Directions: Across the listing below, how many lines contain "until"? Answer with the number and nothing else.
(Data in this exercise Opens)
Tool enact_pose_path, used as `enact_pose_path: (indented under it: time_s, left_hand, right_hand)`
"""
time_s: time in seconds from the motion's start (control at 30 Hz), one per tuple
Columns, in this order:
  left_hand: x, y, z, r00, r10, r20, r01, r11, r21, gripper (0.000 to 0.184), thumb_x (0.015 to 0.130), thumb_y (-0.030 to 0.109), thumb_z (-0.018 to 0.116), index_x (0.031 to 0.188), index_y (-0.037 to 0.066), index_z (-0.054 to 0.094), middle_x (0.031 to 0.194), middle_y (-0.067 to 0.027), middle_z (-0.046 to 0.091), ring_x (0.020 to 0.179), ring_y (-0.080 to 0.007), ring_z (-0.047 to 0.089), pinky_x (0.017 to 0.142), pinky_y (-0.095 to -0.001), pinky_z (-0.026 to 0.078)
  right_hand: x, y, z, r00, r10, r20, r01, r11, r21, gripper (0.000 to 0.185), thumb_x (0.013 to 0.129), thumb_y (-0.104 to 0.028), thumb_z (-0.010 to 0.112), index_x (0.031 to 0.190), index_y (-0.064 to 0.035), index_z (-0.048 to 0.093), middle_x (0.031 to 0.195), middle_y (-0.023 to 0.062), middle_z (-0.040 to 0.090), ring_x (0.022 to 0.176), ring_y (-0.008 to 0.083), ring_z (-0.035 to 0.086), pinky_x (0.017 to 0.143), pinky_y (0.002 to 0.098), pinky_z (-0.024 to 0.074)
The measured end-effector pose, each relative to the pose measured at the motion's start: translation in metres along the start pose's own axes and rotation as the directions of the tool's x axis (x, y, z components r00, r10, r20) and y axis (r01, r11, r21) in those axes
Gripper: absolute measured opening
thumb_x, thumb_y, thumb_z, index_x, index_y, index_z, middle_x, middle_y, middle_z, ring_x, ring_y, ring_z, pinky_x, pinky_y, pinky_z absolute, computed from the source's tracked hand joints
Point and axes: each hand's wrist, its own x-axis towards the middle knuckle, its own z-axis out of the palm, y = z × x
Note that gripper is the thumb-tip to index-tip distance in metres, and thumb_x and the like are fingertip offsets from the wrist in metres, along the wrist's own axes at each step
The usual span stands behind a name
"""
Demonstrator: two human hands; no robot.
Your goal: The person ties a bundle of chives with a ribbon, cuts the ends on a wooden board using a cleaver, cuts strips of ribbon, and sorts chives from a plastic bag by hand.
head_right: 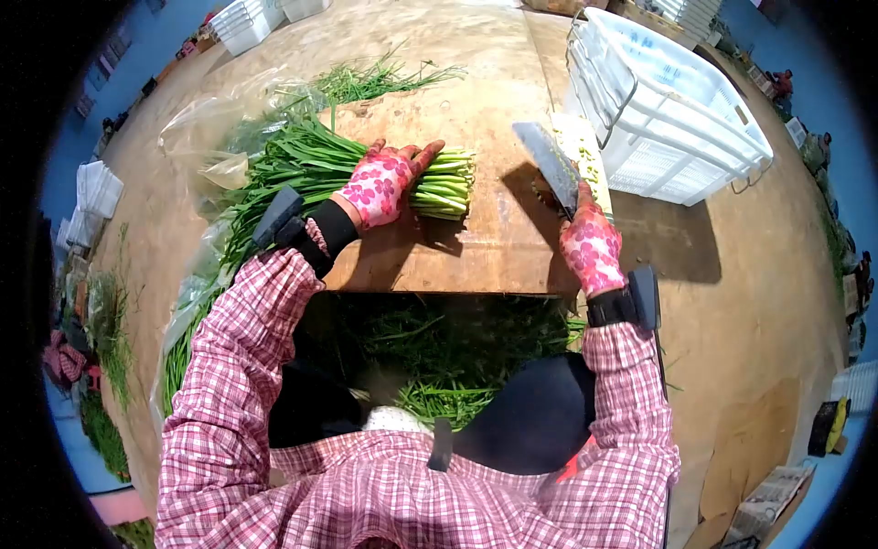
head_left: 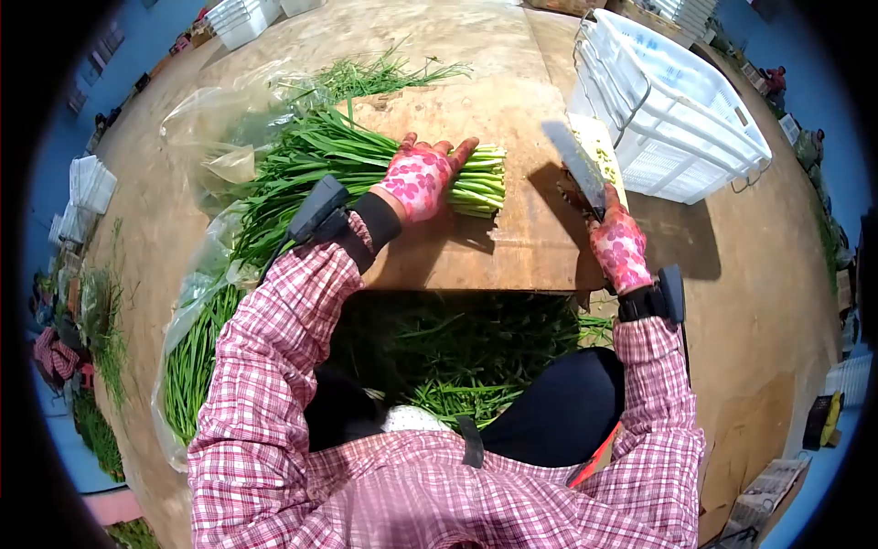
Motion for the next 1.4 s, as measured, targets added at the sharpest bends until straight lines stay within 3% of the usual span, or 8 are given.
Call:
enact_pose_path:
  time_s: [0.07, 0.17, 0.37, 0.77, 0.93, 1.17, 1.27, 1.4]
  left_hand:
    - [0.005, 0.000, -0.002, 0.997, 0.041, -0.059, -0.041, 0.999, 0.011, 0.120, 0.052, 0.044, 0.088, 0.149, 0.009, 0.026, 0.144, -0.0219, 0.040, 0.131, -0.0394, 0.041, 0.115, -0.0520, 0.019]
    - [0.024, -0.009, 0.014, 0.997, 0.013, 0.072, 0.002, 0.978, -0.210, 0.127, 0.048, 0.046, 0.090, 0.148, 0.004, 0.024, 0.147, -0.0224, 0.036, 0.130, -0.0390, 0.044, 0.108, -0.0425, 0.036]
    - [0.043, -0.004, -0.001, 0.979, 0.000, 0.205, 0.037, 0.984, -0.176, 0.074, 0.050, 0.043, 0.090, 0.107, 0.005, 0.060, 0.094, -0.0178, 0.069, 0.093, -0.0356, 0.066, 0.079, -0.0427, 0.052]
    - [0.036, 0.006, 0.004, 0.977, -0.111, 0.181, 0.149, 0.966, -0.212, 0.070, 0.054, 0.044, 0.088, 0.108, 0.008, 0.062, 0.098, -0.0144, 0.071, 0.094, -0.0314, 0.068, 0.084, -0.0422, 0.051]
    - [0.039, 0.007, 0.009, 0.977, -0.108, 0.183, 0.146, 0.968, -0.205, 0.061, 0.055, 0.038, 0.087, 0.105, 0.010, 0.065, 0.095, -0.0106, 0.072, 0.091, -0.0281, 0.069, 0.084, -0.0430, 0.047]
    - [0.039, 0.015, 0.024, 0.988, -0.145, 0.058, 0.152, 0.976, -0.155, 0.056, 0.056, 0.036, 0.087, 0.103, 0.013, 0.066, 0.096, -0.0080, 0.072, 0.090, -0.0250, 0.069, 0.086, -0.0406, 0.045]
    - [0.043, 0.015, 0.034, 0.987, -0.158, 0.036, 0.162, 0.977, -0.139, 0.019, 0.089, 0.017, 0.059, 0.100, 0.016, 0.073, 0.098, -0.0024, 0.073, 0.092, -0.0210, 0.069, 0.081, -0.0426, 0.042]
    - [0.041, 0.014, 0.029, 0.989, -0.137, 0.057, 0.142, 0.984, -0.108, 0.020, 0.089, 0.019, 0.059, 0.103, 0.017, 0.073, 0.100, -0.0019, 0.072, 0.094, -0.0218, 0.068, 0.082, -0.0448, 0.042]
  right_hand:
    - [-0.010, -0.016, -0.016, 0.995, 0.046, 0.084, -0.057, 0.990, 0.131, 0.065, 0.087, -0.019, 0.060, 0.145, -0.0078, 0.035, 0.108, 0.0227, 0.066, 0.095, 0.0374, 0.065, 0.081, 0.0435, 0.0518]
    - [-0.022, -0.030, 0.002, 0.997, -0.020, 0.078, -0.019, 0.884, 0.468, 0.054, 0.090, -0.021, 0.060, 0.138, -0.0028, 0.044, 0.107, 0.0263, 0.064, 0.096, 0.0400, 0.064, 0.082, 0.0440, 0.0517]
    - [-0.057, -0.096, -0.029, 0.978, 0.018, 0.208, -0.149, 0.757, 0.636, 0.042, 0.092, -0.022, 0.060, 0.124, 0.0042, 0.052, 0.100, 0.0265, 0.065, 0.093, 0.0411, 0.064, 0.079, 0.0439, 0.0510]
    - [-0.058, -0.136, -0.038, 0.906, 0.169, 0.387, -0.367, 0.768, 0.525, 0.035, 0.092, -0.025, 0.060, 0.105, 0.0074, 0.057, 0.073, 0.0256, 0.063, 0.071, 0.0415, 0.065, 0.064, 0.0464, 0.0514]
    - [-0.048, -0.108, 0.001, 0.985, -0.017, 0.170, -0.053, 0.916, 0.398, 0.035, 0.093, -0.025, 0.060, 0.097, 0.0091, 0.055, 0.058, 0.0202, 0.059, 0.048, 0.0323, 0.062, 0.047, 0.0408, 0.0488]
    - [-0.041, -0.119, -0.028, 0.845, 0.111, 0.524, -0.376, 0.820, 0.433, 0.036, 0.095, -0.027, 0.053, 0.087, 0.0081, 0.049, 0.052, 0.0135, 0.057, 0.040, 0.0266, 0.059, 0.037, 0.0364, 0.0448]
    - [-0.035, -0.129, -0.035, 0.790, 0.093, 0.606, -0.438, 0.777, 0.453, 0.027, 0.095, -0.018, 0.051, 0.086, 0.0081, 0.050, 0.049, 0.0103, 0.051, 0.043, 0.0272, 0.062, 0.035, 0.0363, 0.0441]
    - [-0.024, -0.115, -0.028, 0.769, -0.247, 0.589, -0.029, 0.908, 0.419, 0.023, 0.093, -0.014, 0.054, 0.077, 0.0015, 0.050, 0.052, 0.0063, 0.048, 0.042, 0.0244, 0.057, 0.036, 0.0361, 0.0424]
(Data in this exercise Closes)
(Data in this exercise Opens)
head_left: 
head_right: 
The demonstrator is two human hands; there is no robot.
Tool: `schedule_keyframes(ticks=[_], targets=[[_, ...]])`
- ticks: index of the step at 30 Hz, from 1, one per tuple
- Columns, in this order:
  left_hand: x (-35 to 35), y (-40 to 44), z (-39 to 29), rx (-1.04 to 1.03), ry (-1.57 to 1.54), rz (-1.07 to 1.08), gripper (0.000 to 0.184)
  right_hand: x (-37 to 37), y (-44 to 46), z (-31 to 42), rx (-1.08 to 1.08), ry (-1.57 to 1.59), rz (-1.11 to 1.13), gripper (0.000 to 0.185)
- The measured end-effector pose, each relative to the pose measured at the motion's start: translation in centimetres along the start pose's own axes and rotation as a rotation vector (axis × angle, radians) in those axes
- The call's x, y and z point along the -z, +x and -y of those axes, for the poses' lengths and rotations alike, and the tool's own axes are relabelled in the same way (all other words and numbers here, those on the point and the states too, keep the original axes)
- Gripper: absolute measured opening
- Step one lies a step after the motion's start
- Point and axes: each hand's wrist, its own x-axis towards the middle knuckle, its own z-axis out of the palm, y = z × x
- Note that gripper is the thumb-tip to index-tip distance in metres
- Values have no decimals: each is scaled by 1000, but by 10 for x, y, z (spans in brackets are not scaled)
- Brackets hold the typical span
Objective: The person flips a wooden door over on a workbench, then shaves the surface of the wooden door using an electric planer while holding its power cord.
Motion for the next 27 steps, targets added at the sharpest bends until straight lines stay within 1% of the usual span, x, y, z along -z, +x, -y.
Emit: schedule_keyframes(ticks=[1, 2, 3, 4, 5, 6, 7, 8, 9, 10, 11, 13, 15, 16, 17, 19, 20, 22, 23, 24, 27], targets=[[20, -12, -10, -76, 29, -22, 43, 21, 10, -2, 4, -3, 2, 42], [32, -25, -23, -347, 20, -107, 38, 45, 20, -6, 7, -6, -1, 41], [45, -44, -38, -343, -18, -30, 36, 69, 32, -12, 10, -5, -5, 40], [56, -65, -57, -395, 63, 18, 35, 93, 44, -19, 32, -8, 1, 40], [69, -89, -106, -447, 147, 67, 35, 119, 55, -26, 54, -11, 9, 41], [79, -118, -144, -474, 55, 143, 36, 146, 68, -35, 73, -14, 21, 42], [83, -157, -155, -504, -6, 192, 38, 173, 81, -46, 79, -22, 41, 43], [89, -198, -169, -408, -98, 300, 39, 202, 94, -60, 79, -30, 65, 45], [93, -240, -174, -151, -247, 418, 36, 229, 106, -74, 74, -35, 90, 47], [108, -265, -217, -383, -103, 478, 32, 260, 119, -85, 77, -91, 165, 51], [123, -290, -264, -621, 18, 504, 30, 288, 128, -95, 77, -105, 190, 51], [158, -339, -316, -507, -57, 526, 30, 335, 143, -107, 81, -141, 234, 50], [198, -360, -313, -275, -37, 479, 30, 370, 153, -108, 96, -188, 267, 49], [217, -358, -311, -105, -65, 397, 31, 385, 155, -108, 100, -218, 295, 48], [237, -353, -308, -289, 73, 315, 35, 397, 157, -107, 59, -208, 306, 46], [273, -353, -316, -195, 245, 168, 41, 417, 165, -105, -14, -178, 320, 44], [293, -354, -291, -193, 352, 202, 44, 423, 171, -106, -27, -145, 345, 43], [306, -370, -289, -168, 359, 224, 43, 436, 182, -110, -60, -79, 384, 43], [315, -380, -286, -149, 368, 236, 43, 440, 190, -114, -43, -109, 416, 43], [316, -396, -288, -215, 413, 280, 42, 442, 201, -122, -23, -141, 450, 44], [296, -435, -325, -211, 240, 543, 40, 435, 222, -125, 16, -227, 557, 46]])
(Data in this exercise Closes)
Output for this exercise: 2